Do I have to include the statement when I submit to a fully open access journal?

Yes. You should include the statement in all submissions to journals and conference proceedings. The purpose of the statement is to inform the publisher and journal editors of the license over the accepted manuscript you have already given to the University. All publishers should be made aware of this. Adding the statement to all your submissions ensures that your publisher will always be aware of the prior licence given to the university when they make a decision on your submission.


What happens if I forget to include the Rights Retention Statement?

For the rights retention mechanism to work, it is essential that the publisher has been given notice that the author has given a prior licence to SHU. This is achieved by including the Rights Retention Statement at the point of submission. Additionally, the university has also notified the most popular publishers before the policy came into force on the 15th of October 2022.

Therefore, If you forgot to include the Rights Retention Statement but you publish with a publisher that we have notified before the policy came into force, then the publisher has been given notice that a prior licence exists and you can act as if you had included the Rights Retention Statement.

In other cases, you could try to have the Statement included before acceptance. Ask the library research support team if you are unsure.

Open Access

How can I get help with paying for Open Access?

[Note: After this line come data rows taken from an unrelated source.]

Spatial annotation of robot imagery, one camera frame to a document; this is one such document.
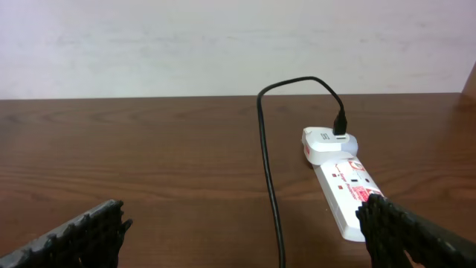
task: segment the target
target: cable
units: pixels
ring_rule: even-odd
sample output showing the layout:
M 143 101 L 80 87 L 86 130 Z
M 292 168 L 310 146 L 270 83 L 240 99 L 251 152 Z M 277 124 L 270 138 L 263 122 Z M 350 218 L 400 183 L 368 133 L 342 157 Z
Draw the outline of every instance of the cable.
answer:
M 288 85 L 290 83 L 296 83 L 305 80 L 314 80 L 320 83 L 330 94 L 337 100 L 341 110 L 339 111 L 337 118 L 334 121 L 334 134 L 335 135 L 343 135 L 345 134 L 347 128 L 347 120 L 345 118 L 345 111 L 344 105 L 337 96 L 337 94 L 328 86 L 324 81 L 317 77 L 299 77 L 291 80 L 286 80 L 283 82 L 275 83 L 270 86 L 265 87 L 257 97 L 257 108 L 258 108 L 258 124 L 260 125 L 260 140 L 261 140 L 261 153 L 263 155 L 263 166 L 265 169 L 265 177 L 266 177 L 266 184 L 268 186 L 268 194 L 269 200 L 271 202 L 271 209 L 273 211 L 273 218 L 274 218 L 274 228 L 276 231 L 276 238 L 277 238 L 277 248 L 279 250 L 279 268 L 286 267 L 286 253 L 284 251 L 284 240 L 283 240 L 283 231 L 281 230 L 281 219 L 280 219 L 280 212 L 277 207 L 277 200 L 276 195 L 274 193 L 273 181 L 271 179 L 271 171 L 269 168 L 269 160 L 268 160 L 268 147 L 266 146 L 266 134 L 265 134 L 265 119 L 263 117 L 263 108 L 261 107 L 261 97 L 271 89 L 277 88 L 278 86 Z

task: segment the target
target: brown table surface
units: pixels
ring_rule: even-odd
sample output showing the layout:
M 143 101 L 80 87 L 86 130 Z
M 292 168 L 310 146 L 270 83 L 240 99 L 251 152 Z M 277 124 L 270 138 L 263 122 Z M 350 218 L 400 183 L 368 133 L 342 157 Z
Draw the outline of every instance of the brown table surface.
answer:
M 383 193 L 476 242 L 476 102 L 345 95 Z M 339 234 L 300 143 L 329 95 L 266 96 L 290 267 L 369 267 Z M 134 220 L 120 267 L 276 267 L 255 97 L 0 101 L 0 255 L 109 199 Z

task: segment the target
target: white power strip
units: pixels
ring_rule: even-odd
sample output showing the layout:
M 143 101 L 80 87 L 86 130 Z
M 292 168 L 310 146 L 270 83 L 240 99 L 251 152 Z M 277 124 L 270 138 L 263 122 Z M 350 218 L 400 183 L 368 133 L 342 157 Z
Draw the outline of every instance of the white power strip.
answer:
M 342 237 L 365 242 L 356 211 L 370 194 L 382 195 L 369 173 L 356 157 L 313 167 Z

If you wish to publish your work Gold Open Access (Routes B and C), your publisher will usually request an Article Processing Charge (APC) for articles or a similar charge for another type of output. 

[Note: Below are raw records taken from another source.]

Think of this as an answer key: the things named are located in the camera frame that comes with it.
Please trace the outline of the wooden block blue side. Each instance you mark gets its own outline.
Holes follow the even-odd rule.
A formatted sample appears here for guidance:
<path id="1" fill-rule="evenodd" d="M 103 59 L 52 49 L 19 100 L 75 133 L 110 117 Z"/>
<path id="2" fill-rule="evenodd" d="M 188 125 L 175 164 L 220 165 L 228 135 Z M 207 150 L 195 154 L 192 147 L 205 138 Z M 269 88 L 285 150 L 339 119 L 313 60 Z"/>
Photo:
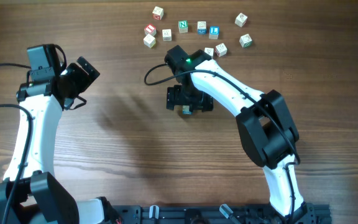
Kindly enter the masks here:
<path id="1" fill-rule="evenodd" d="M 182 106 L 182 113 L 183 114 L 187 114 L 187 115 L 191 115 L 192 112 L 190 111 L 190 107 L 188 105 L 183 105 Z"/>

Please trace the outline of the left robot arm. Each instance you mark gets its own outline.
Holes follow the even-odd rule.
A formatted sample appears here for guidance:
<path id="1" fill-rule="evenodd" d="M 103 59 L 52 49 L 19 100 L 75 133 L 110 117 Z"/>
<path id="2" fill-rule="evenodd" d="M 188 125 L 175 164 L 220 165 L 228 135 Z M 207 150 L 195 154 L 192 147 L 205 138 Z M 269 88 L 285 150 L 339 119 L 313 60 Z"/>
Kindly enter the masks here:
<path id="1" fill-rule="evenodd" d="M 77 202 L 54 174 L 57 128 L 65 110 L 98 77 L 86 59 L 68 63 L 57 44 L 27 49 L 30 64 L 11 108 L 20 111 L 14 153 L 0 183 L 0 223 L 121 223 L 106 197 Z"/>

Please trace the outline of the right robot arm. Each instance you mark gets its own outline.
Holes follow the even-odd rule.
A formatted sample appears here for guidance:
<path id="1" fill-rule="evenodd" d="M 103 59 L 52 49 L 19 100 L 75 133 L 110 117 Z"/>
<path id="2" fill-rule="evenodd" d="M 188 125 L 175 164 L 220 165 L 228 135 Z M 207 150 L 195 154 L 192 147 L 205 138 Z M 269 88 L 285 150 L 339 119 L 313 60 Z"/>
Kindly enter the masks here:
<path id="1" fill-rule="evenodd" d="M 188 55 L 177 45 L 164 62 L 178 82 L 167 90 L 167 109 L 205 112 L 213 110 L 214 101 L 222 104 L 236 119 L 243 150 L 264 170 L 273 209 L 287 222 L 300 219 L 304 200 L 294 171 L 300 163 L 299 134 L 283 96 L 246 86 L 202 50 Z"/>

The library has read-and-publish agrements with some publishers that cover these costs for eligible articles or you may wish to apply for support with Open Access charges.


How do I comply with the REF open access requirements?

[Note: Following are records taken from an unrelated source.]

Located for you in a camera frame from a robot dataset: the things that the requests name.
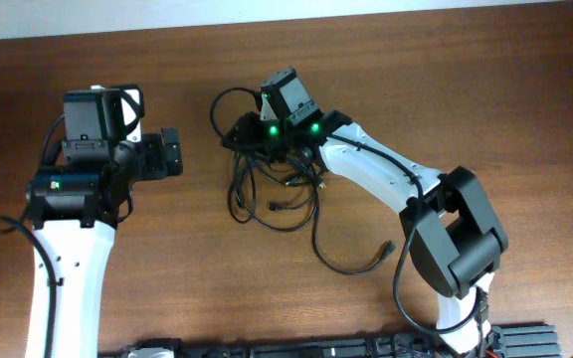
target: wooden table
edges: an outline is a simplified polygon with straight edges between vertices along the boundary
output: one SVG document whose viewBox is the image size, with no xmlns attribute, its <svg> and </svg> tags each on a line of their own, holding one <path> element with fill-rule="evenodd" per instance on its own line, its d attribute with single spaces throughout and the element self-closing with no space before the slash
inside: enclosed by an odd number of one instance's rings
<svg viewBox="0 0 573 358">
<path fill-rule="evenodd" d="M 379 270 L 326 269 L 310 230 L 276 234 L 228 215 L 231 153 L 209 121 L 211 100 L 256 88 L 294 66 L 324 110 L 341 109 L 420 163 L 479 177 L 509 239 L 491 287 L 495 323 L 555 324 L 573 354 L 573 3 L 398 13 L 0 41 L 0 213 L 17 215 L 41 140 L 67 90 L 138 83 L 145 131 L 181 132 L 185 173 L 134 187 L 103 284 L 99 349 L 150 336 L 192 344 L 396 332 L 396 252 Z M 251 110 L 244 94 L 219 108 L 222 126 Z M 261 181 L 260 200 L 287 197 Z M 329 175 L 320 241 L 338 265 L 365 265 L 402 243 L 398 218 Z M 302 213 L 264 215 L 274 223 Z M 25 351 L 33 257 L 0 237 L 0 356 Z M 436 300 L 412 266 L 411 313 L 430 323 Z"/>
</svg>

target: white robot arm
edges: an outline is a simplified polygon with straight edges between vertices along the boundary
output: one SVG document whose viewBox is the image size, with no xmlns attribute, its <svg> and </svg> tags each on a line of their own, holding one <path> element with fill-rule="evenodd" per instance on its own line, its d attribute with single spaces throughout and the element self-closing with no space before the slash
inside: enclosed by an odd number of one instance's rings
<svg viewBox="0 0 573 358">
<path fill-rule="evenodd" d="M 252 94 L 261 112 L 245 114 L 223 134 L 213 108 L 231 90 Z M 268 163 L 284 161 L 295 152 L 308 165 L 314 163 L 322 172 L 360 185 L 398 214 L 407 240 L 395 272 L 397 307 L 413 327 L 439 335 L 453 354 L 478 356 L 468 352 L 482 347 L 479 342 L 489 333 L 486 295 L 499 257 L 507 249 L 507 237 L 472 172 L 460 167 L 446 174 L 422 166 L 375 141 L 347 115 L 336 110 L 322 113 L 293 68 L 271 75 L 261 91 L 223 91 L 211 114 L 223 146 Z M 440 220 L 445 212 L 459 213 L 447 227 Z M 409 253 L 422 278 L 437 292 L 436 328 L 415 322 L 400 303 L 399 277 Z"/>
<path fill-rule="evenodd" d="M 141 134 L 142 92 L 136 85 L 92 87 L 65 96 L 64 115 L 51 127 L 40 167 L 28 185 L 19 221 L 1 217 L 35 247 L 35 284 L 26 358 L 97 357 L 100 294 L 118 215 L 137 181 L 182 173 L 178 131 Z M 66 138 L 50 151 L 54 129 Z M 65 165 L 56 165 L 60 152 Z M 33 231 L 23 225 L 31 221 Z"/>
<path fill-rule="evenodd" d="M 396 158 L 419 178 L 424 195 L 428 195 L 441 183 L 440 176 L 444 173 L 404 158 L 375 141 L 356 123 L 342 125 L 332 134 L 368 145 Z M 413 185 L 408 175 L 390 161 L 369 151 L 358 149 L 346 142 L 329 138 L 319 148 L 319 154 L 331 173 L 350 179 L 388 205 L 396 214 L 400 214 L 406 209 L 409 199 L 417 198 L 417 187 Z M 486 273 L 475 286 L 488 293 L 493 277 L 493 272 Z M 469 288 L 469 292 L 466 292 L 462 299 L 437 293 L 439 307 L 437 329 L 452 327 L 463 321 L 473 310 L 476 299 L 477 293 L 473 287 Z M 483 336 L 489 334 L 490 324 L 487 320 L 482 323 L 482 331 Z M 470 321 L 461 329 L 441 334 L 440 337 L 454 351 L 464 354 L 478 346 L 478 324 Z"/>
</svg>

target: wire
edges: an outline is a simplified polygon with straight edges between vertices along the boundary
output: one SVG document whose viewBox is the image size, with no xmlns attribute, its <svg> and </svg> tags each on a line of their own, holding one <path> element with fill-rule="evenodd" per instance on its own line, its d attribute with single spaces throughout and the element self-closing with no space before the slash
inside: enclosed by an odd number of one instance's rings
<svg viewBox="0 0 573 358">
<path fill-rule="evenodd" d="M 477 358 L 482 358 L 483 354 L 483 326 L 481 322 L 477 322 L 478 329 L 478 345 L 477 345 Z"/>
<path fill-rule="evenodd" d="M 24 211 L 19 216 L 18 222 L 23 223 L 24 221 L 26 221 L 27 217 L 28 217 L 28 206 L 26 205 Z M 9 226 L 8 228 L 0 229 L 0 235 L 7 235 L 14 232 L 15 230 L 17 230 L 17 228 L 15 228 L 14 226 Z"/>
<path fill-rule="evenodd" d="M 48 143 L 50 142 L 50 137 L 52 137 L 52 133 L 54 133 L 55 129 L 57 129 L 57 127 L 59 126 L 59 124 L 66 118 L 66 116 L 64 114 L 61 114 L 59 116 L 59 118 L 57 118 L 52 125 L 50 126 L 50 129 L 48 130 L 48 134 L 46 135 L 46 137 L 44 138 L 44 142 L 41 145 L 41 154 L 39 156 L 39 166 L 44 165 L 44 158 L 46 157 L 46 151 L 48 151 Z"/>
<path fill-rule="evenodd" d="M 57 312 L 57 276 L 55 274 L 55 268 L 46 253 L 46 250 L 41 245 L 39 240 L 33 235 L 30 230 L 28 230 L 21 222 L 0 215 L 0 222 L 4 222 L 10 225 L 15 230 L 18 230 L 23 234 L 26 239 L 32 244 L 35 248 L 41 260 L 44 262 L 44 266 L 46 267 L 46 271 L 48 273 L 48 287 L 50 290 L 50 297 L 48 300 L 48 322 L 46 325 L 46 346 L 44 349 L 44 357 L 51 358 L 52 357 L 52 342 L 54 339 L 55 333 L 55 316 Z"/>
<path fill-rule="evenodd" d="M 214 128 L 214 131 L 216 131 L 216 134 L 218 134 L 218 136 L 220 136 L 220 138 L 223 141 L 223 144 L 226 143 L 229 147 L 234 148 L 233 149 L 234 150 L 234 165 L 233 165 L 234 174 L 233 174 L 232 183 L 230 184 L 229 190 L 227 193 L 227 206 L 228 206 L 229 214 L 231 215 L 231 217 L 236 222 L 238 222 L 240 224 L 247 224 L 251 221 L 255 221 L 258 224 L 260 224 L 261 226 L 263 226 L 269 230 L 272 230 L 275 232 L 280 232 L 280 233 L 295 232 L 295 231 L 301 230 L 302 228 L 306 227 L 308 224 L 313 222 L 313 227 L 311 230 L 311 243 L 313 246 L 313 252 L 317 256 L 317 258 L 327 268 L 333 270 L 334 272 L 344 274 L 344 275 L 361 275 L 361 274 L 371 272 L 374 269 L 377 269 L 386 260 L 386 258 L 388 258 L 388 256 L 390 256 L 390 254 L 395 250 L 395 246 L 392 242 L 388 242 L 386 244 L 386 247 L 385 247 L 384 251 L 382 252 L 382 254 L 375 260 L 375 262 L 373 264 L 371 264 L 369 267 L 367 267 L 365 269 L 344 270 L 341 268 L 336 268 L 335 266 L 330 264 L 324 258 L 324 256 L 321 254 L 319 247 L 318 247 L 318 244 L 317 244 L 317 238 L 318 238 L 317 229 L 318 229 L 319 217 L 320 217 L 320 201 L 319 201 L 319 194 L 318 194 L 318 186 L 322 183 L 321 178 L 320 178 L 320 174 L 317 173 L 317 171 L 315 170 L 314 165 L 312 163 L 305 164 L 301 160 L 299 160 L 297 157 L 295 157 L 293 155 L 287 155 L 286 156 L 286 163 L 293 168 L 294 172 L 287 179 L 279 180 L 276 177 L 274 177 L 273 175 L 271 175 L 267 170 L 265 170 L 265 168 L 262 167 L 262 165 L 261 165 L 261 163 L 263 163 L 262 161 L 255 158 L 252 154 L 249 154 L 249 152 L 253 152 L 257 149 L 264 148 L 264 145 L 241 145 L 241 144 L 235 143 L 235 142 L 231 141 L 230 139 L 228 139 L 227 136 L 225 136 L 225 134 L 223 134 L 223 132 L 218 127 L 218 124 L 216 123 L 215 110 L 216 110 L 216 106 L 218 105 L 218 102 L 220 101 L 220 99 L 225 94 L 230 93 L 232 91 L 243 91 L 243 92 L 251 94 L 254 97 L 254 100 L 256 102 L 256 107 L 258 109 L 261 109 L 261 107 L 262 107 L 262 98 L 261 98 L 261 94 L 258 91 L 254 91 L 252 89 L 246 89 L 246 88 L 230 88 L 230 89 L 225 89 L 222 92 L 220 92 L 216 96 L 214 101 L 212 102 L 211 107 L 209 109 L 209 120 L 212 124 L 212 127 Z M 291 133 L 287 133 L 287 131 L 284 130 L 282 140 L 287 141 L 290 138 L 293 138 L 297 135 L 299 135 L 298 131 L 292 131 Z M 241 169 L 240 163 L 243 159 L 245 161 L 245 166 Z M 278 170 L 274 169 L 271 166 L 271 163 L 264 163 L 264 164 L 267 165 L 267 168 L 269 168 L 272 171 L 282 172 L 282 171 L 278 171 Z M 256 209 L 257 209 L 258 203 L 257 203 L 257 187 L 256 187 L 256 178 L 254 175 L 254 169 L 258 169 L 258 171 L 261 174 L 263 174 L 265 177 L 267 177 L 269 180 L 271 180 L 275 184 L 279 184 L 279 185 L 282 185 L 284 187 L 303 187 L 303 186 L 310 185 L 310 187 L 311 187 L 310 195 L 304 201 L 302 201 L 298 204 L 295 204 L 295 205 L 291 205 L 291 206 L 284 206 L 284 205 L 280 205 L 280 204 L 271 202 L 270 206 L 269 206 L 269 209 L 271 211 L 274 211 L 274 212 L 294 211 L 294 210 L 302 209 L 306 206 L 310 206 L 311 207 L 310 213 L 307 215 L 307 217 L 305 217 L 305 219 L 300 224 L 297 224 L 297 225 L 294 225 L 291 227 L 276 227 L 276 226 L 268 224 L 267 222 L 260 219 L 256 215 Z M 251 206 L 248 206 L 246 203 L 245 193 L 244 193 L 244 189 L 243 189 L 244 183 L 248 177 L 251 181 L 251 189 L 252 189 Z M 236 210 L 234 207 L 234 201 L 236 202 L 237 206 L 240 209 L 244 210 L 244 212 L 246 213 L 246 217 L 240 217 L 236 214 Z"/>
</svg>

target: black plastic cover
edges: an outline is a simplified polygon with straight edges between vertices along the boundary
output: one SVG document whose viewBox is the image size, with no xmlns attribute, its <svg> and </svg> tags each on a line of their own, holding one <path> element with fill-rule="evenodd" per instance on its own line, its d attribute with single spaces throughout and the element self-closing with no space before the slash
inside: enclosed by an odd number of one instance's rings
<svg viewBox="0 0 573 358">
<path fill-rule="evenodd" d="M 407 237 L 417 204 L 415 199 L 400 213 Z M 498 269 L 507 235 L 475 174 L 463 167 L 442 177 L 424 204 L 410 248 L 413 264 L 439 294 L 461 299 L 482 275 Z M 445 228 L 441 210 L 459 211 L 459 217 Z"/>
</svg>

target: cable connector
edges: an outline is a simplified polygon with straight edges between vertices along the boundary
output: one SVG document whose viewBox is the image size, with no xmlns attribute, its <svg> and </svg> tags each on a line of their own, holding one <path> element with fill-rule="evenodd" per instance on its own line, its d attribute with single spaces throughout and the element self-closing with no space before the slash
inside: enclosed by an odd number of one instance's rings
<svg viewBox="0 0 573 358">
<path fill-rule="evenodd" d="M 384 254 L 382 254 L 381 260 L 382 261 L 386 260 L 386 258 L 388 258 L 391 254 L 393 254 L 395 249 L 396 249 L 395 243 L 389 241 L 388 244 L 386 244 L 386 248 L 384 249 Z"/>
<path fill-rule="evenodd" d="M 487 304 L 487 292 L 480 289 L 478 299 L 478 310 L 475 314 L 475 321 L 478 324 L 483 324 L 487 320 L 489 314 L 489 305 Z"/>
<path fill-rule="evenodd" d="M 319 189 L 326 188 L 326 184 L 324 184 L 322 178 L 319 176 L 315 176 L 315 186 L 318 187 Z"/>
<path fill-rule="evenodd" d="M 285 180 L 285 186 L 292 186 L 297 184 L 297 182 L 299 181 L 299 179 L 301 179 L 303 176 L 303 174 L 301 173 L 295 173 L 291 176 L 289 176 L 286 180 Z"/>
</svg>

The REF open access requirements relate to articles published in journals or conference proceedings with an ISSN.

These must be deposited in SHURA within three months of the date of acceptance. You do this by uploading the output to Elements.

You must also provide proof of the date of acceptance, usually in the form of an email from the journal editor or conference organiser. 

If you follow the checklist to publish your scholarly articles open access, your articles will meet the REF open access requirements.  The REF open access requirements page provides more information. 

The date of acceptance is the point at which the author is notified that:

  • their output has been reviewed by the journal or conference (normally via peer review)
  • all academically necessary changes have been made in response to that review
  • the article is ready to be taken through the final steps toward publication (normally copy-editing and typesetting).

By this point, the paper should have been updated to include all changes resulting from peer review as well as any changes of an academic nature requested by the journal editor or conference organiser. At this stage, the journal editor or conference organiser normally notifies the author that their paper has been ‘firmly’ accepted (as opposed to any earlier point of ‘provisional’ acceptance e.g. conditional on major or minor revisions being made) and the paper is ready for copy-editing or typesetting; it is the date of this notification that should be taken to mean the date of acceptance.

The date of acceptance for conference proceedings is not the date at which your contribution to the conference was accepted for presentation, but rather the date at which your fully authored research output was accepted for publication in the conference proceedings.


Which version of my work should I upload to Elements?

For journal articles and conference papers, it is the author accepted manuscript (or post-print) which should be uploaded to Elements.  The is the version of the article including all changes resulting from peer review as well as any changes of an academic nature requested by the journal editor or conference organiser.  You cannot usually use the copy-edited, typeset, or published paper,  known as the ‘proof’ or ‘version of record'.